Gilgamesh has dreams about lions and his fear and terror start there. It doesn’t help when he has a dream about certain frightening things as well, in which there is a battle, but the winner is unknown. That kind of leaves you hanging by a thread wondering if it’s some kind of foreshadowing or a random dream gone wrong…well.
It turns out Gilgamesh for some reason decides to get himself in even more terrifying circumstances by visiting the mountain Mashu, guarded by Twin Dragon Scorpion beings. If the names themselves don’t make you run away in pure anxiety, I don’t know what will. So Gilgamesh goes, for reasons yet to be discovered, and asks them to let him in, which they eventually do. I can’t believe they let him. I mean, from what I’ve seen so far, Gilgamesh is practically handed everything in a silver spoon.
He gets to the sea, and the page leaves you there until the next tablet starts.

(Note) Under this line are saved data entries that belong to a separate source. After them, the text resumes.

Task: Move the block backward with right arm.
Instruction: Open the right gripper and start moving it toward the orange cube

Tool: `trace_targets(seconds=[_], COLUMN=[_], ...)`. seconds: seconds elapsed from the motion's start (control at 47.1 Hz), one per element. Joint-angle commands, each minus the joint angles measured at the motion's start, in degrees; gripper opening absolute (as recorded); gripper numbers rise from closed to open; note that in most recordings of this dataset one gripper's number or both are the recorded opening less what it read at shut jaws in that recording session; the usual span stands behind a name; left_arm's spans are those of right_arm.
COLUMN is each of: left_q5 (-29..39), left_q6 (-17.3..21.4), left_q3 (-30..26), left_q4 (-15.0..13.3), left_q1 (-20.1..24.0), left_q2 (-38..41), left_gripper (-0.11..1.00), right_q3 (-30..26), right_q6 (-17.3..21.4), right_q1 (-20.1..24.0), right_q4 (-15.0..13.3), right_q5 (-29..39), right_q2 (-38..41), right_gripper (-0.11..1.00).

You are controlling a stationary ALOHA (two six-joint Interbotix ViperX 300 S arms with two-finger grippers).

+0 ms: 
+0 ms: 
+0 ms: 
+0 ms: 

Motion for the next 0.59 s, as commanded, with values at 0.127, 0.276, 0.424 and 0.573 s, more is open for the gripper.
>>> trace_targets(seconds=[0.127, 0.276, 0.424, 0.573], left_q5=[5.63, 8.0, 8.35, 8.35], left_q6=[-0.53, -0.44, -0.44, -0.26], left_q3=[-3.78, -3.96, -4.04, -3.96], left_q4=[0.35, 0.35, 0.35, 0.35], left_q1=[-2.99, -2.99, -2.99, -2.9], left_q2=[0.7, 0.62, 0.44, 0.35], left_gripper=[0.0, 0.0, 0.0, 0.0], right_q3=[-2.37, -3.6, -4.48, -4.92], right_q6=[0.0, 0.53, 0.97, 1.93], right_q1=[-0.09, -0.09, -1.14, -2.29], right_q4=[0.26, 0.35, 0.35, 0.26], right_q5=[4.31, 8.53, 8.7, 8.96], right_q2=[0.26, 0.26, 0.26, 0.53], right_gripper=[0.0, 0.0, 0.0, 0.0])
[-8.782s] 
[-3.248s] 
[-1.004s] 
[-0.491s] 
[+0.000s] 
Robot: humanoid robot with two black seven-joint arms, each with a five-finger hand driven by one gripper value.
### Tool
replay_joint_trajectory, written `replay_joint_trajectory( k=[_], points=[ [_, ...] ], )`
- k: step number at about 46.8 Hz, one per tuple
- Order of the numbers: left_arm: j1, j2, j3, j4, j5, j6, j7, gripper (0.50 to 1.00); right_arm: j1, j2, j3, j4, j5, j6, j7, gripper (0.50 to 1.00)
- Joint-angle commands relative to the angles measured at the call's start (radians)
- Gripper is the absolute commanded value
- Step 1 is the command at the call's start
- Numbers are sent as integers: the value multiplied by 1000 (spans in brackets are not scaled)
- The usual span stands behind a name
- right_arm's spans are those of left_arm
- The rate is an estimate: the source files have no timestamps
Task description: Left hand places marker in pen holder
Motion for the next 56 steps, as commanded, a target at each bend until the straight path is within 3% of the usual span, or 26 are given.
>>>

What is so special about the sea? That pause between pages and endings certainly gives it more of an apparent importance, which I have yet to figure out.
Gilgamesh says, “I look like one who has undergone a journey and I wander the wilderness wearing the skin of a beast because I grieve for the death of Enkidu my companion.” Here we see the true feelings and love with which Gilgamesh holds Enkidu close to his heart. Here we see that Gilgamesh “The Great” is not incapable of feeling emotion and we finally get to see him yearning for Enkidu, for his companionship, for his friendship, for him.
When Gilgamesh asks the tavern keeper if he must die too and be like that, she repeats what he said in tablet three, about only Gods living forever and, “the life of man is short.” Which brings us back to the thought of there being to point to life, and no ever-after, just long-gone souls.
There is some part in him (Gilgamesh) that really is hoping to escape the act of actually dying. So he asks the tavern keeper he wants to avoid death, so how could he find Urshanabi. He is willing to do anything.
The end is quite nice when the old man says to Gilgamesh, “How long does a building stand before it falls? How long does hatred, for that matter, last?”
He compares death to everyday things that are bound together, but it sounds so deep, in a casual type of way.
The whole point is, everyone dies, it’s no question, but the timing of its occurrence is unknown.
Carpe Diem. Enjoy life now, don’t think of the past, or the future that is unforeseeable. Enjoy as much as you can.